By Ed Wendell
On a frigid night in February 1921, Professor Wilfred Phineas Kotkov got off the train at Boyd Avenue (88th Street) and cut across the empty lot at the corner of Benedict (87th Street) and Liberty to get to his home where he lived with his wife and two children.
Loitering beneath the station steps, four young men lay in wait with robbery and mayhem in their minds, waiting for someone who appeared prosperous enough to rob. When the professor crossed their path, they drifted behind and followed him across the dark, empty lot.
The young toughs attacked from behind and the 36-year-old professor of philosophy at the Jewish Theological Seminary in Manhattan was no match for them. Blow after blow rained down on the fallen man’s head.
When they emptied his pockets, they found that Kotkov had just a few coins and had to settle for his horn-rimmed glasses, fountain pen and gold watch before fleeing.
When police arrived at the scene, they found Kotkov lying face down in the snow, a bloody iron bedpost at his side. He was rushed to Mary Immaculate Hospital in Jamaica where he lay in a coma.
The four young men had been spotted fleeing the scene and witnesses pointed out 2 of them loitering nearby. Police quickly apprehended Peter Nunziata and Joseph Alfano of Brooklyn and dragged them to the precinct.
The two men quickly confessed and gave up the rest of their gang, Frank Cassesso of Brooklyn and Alphonso “The Turk” Verona of Woodhaven. When Professor Kotkov died, the assault and robbery charges were upgraded to murder.
There were immediate calls for swift justice; newspaper editorials called for the ultimate retribution – the electric chair. And the wheels of justice were indeed swift.
Within a week, indictments were handed down and by the first week of April, just over 5 weeks after the attack, the trial of Peter Nunziata began. The 17-year-old was the youngest of the four attackers and a cool customer in court, often seen yawning during testimony.
A witness told how she watched from her kitchen window as the young men chased Professor Kotkov down and beat him. The Professor’s widow told the jury about the dreams of a happy life that had been shattered; she fainted in court when shown her late husband’s glasses and fountain pen, which had been a gift from her on his last birthday.
Nunziata’s legal defense was a vigorous one. His lawyer, Edward Reilly (who would later defend Bruno Hauptmann), declared that it was Verona of Woodhaven who killed Dr. Kotkov.

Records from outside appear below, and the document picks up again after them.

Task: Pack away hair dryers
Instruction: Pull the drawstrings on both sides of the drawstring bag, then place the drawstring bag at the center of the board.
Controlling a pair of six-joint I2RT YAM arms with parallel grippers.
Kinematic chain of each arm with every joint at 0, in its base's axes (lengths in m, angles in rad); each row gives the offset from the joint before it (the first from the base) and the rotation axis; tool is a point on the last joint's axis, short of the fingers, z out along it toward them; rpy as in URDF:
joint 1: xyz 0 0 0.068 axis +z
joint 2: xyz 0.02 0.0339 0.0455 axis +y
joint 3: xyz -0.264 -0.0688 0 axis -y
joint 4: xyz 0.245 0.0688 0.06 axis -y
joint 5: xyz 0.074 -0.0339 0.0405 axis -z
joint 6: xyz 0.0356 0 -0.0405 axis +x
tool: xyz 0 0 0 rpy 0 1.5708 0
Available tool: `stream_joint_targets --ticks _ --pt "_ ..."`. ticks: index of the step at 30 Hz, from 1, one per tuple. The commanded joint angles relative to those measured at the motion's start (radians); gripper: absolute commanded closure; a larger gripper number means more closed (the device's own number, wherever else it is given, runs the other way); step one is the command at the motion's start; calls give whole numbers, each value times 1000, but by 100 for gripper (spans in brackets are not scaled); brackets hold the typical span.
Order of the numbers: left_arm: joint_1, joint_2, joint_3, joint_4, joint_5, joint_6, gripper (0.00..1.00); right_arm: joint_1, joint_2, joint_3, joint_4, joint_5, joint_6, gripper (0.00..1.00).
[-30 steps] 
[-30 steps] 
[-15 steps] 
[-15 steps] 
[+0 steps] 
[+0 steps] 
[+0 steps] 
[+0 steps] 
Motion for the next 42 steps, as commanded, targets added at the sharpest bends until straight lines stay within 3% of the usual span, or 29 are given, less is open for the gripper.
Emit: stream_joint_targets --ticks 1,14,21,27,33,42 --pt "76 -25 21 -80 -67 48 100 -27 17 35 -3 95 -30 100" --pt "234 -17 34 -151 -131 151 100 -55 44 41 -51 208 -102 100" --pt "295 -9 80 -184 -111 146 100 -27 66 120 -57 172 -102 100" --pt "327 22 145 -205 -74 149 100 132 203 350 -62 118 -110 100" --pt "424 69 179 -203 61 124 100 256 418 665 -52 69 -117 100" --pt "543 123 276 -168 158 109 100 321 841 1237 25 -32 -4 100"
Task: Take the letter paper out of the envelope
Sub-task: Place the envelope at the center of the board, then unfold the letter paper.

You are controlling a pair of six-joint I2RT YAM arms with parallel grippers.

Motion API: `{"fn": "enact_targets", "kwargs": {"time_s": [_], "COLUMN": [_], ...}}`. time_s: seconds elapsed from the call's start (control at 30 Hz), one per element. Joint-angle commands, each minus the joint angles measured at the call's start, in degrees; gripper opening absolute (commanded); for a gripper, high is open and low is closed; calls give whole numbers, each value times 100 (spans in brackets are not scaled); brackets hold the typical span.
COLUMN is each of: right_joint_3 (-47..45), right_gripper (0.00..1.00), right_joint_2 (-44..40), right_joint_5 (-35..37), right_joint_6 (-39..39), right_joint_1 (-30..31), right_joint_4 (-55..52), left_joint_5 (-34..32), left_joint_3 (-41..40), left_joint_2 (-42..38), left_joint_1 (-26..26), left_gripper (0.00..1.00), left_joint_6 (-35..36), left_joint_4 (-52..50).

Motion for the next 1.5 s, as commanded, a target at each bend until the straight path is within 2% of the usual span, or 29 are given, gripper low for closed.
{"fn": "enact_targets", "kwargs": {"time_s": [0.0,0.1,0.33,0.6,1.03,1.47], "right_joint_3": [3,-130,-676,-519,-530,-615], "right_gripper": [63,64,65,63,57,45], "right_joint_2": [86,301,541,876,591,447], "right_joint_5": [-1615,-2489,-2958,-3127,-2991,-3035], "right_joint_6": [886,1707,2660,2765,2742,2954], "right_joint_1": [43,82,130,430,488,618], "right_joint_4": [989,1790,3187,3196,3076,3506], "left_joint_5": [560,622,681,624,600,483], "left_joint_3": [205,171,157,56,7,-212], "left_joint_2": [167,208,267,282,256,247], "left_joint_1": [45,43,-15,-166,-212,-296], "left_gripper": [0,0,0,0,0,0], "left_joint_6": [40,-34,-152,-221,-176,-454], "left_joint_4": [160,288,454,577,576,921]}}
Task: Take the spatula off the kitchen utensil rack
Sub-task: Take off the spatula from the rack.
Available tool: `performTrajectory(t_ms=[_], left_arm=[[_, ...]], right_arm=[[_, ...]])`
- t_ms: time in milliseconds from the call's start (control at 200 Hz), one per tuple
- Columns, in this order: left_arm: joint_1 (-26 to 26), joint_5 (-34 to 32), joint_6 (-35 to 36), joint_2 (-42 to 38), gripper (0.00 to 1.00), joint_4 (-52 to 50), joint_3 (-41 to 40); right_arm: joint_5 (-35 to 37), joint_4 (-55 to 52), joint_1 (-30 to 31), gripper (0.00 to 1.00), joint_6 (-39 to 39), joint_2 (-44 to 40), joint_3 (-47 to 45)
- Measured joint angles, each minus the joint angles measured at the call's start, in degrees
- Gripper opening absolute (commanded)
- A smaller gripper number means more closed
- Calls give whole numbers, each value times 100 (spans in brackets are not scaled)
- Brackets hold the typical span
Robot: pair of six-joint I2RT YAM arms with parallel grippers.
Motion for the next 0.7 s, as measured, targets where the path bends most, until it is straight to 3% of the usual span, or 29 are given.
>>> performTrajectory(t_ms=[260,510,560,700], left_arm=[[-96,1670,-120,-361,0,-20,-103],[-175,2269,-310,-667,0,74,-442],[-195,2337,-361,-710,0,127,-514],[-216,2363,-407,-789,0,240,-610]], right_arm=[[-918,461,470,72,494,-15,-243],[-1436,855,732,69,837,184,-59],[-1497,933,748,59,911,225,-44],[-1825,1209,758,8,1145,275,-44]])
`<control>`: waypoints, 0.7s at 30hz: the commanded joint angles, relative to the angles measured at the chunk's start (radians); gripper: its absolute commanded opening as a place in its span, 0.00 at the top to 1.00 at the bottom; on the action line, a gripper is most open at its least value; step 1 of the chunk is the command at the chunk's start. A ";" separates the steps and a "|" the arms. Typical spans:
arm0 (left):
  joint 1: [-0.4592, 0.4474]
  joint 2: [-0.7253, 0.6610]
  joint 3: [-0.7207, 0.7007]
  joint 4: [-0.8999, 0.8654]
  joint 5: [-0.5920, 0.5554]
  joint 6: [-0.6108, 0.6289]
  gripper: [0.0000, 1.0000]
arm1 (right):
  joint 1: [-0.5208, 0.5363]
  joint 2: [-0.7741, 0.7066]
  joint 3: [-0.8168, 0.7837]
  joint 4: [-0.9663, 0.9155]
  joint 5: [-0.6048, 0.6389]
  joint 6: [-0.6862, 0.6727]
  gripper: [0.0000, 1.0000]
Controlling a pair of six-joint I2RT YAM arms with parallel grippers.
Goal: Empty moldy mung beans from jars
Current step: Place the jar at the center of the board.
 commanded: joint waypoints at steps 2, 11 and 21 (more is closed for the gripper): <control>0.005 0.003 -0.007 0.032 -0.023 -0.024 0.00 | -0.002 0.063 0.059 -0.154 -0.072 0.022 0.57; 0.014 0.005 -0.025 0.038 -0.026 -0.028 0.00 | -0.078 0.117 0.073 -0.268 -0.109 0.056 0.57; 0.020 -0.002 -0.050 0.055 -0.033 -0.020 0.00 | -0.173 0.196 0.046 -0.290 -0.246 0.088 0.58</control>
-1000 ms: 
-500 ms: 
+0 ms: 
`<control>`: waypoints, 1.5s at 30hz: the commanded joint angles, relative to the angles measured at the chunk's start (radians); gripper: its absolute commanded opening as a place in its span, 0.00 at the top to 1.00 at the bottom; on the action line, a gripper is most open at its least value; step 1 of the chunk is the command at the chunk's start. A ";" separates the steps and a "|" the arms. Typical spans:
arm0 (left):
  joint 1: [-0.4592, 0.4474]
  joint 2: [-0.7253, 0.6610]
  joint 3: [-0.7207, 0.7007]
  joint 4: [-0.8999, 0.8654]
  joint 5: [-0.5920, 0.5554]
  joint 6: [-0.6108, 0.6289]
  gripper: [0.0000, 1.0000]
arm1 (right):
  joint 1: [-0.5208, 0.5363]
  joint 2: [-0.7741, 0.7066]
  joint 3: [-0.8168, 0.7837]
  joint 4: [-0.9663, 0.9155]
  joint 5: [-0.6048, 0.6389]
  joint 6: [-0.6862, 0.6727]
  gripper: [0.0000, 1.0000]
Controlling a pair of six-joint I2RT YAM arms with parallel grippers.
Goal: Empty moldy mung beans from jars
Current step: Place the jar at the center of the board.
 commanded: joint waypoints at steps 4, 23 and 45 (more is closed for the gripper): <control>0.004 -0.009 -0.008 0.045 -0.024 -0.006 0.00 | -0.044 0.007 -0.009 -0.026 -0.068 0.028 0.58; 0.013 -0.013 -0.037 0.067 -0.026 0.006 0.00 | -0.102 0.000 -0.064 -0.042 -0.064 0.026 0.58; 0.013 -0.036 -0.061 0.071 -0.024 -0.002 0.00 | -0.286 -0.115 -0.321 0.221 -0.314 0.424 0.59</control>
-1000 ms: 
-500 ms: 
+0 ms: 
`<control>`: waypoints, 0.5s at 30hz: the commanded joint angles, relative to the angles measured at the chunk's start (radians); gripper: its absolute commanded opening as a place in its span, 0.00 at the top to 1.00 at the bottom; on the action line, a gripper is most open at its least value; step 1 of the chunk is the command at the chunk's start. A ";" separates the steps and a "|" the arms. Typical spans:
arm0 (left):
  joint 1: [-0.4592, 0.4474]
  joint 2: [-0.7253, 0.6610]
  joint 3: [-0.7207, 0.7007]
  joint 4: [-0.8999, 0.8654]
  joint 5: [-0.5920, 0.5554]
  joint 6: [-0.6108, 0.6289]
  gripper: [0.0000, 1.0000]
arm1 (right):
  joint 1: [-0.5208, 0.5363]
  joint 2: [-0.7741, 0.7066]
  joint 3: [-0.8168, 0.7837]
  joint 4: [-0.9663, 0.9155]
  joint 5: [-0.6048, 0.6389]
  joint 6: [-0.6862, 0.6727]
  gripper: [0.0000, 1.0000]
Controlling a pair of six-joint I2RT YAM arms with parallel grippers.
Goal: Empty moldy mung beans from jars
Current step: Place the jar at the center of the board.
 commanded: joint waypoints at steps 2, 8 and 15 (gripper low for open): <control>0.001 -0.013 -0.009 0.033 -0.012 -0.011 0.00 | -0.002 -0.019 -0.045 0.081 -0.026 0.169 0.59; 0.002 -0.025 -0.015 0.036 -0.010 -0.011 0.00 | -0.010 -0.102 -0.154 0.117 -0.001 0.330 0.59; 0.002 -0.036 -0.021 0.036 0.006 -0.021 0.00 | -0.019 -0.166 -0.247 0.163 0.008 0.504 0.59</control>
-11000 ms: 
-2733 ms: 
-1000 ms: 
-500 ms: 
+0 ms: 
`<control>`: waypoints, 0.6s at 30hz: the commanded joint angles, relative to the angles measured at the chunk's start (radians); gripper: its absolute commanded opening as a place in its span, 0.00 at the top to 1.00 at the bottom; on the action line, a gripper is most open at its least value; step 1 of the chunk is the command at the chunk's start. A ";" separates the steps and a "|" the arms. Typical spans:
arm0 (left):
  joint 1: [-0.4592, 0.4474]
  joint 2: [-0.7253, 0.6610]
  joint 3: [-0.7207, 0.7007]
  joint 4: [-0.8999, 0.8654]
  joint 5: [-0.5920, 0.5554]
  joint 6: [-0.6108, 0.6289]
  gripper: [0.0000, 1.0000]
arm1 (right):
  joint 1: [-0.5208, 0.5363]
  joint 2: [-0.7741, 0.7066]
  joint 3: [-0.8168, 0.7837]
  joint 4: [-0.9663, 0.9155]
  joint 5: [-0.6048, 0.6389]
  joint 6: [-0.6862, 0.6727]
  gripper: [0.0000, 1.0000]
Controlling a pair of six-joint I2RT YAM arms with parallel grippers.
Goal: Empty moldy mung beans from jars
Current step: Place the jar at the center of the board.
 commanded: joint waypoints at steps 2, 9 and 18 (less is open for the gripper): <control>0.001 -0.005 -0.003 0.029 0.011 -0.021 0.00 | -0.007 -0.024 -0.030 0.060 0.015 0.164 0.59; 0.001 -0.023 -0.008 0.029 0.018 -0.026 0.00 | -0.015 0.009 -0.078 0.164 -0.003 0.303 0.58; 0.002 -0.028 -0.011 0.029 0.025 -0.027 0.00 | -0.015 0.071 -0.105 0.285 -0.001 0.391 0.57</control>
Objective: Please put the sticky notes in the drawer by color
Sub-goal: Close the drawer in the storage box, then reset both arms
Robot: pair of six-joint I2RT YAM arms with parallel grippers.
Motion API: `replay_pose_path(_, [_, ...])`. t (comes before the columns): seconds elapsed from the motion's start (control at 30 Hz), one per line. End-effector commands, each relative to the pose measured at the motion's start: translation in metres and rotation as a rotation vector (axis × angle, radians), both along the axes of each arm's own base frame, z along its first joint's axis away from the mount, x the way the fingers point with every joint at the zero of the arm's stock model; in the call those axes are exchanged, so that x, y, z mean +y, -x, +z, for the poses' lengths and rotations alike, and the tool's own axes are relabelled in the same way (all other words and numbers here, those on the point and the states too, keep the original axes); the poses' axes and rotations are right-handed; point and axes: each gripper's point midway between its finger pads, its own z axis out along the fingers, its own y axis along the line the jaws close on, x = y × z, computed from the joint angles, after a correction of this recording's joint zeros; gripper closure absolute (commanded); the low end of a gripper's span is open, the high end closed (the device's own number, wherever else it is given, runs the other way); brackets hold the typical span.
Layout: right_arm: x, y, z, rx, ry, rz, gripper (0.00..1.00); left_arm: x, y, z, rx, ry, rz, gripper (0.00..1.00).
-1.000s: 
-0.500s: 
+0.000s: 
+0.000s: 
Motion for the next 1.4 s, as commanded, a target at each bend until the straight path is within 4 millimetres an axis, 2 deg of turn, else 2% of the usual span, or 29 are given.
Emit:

He also claimed that Verona induced his client to go out on this fatal errand by intoxicating him with liquor.
When it seemed that this argument was not persuading the jury, Reilly shifted gears and claimed that his client’s confession was beaten out of him by the police and that he was just in the wrong place at the wrong time.
“The detectives bungled this case, jumped to conclusions and then presented their facts to the District Attorney,” Reilly said in his summation, “It is your duty to acquit this defendant.”
But this failed to persuade the jury as they deliberated for less than an hour before coming back with a verdict of guilty. Nunziata sat unmoved as the verdict was read and as the judge explained to the young man that he would soon face death in the electric chair.
The judge set the date of execution as June 5th, about 6 weeks away. The attack, the investigation, the indictment, the trial, the deliberation and the sentencing all took place within a 105-day window. The public demanded swift justice, and they received it.
Peter Nunziata was the youngest person ever sentenced to death in New York and he received the sentence without flinching. He was escorted out of the courtroom to a car waiting to drive him to death row in Sing Sing, where “Old Sparky” was waiting.
Next week we will find out what happened to Peter Nunziata and the other defendants in the trial of the murder of Professor Wilfred Kotkov of Woodhaven.
PS Some of you may have noticed that Professor Kotkov’s home and the site of the attack are in Ozone Park. But keep in mind that in those days, that was still considered Woodhaven.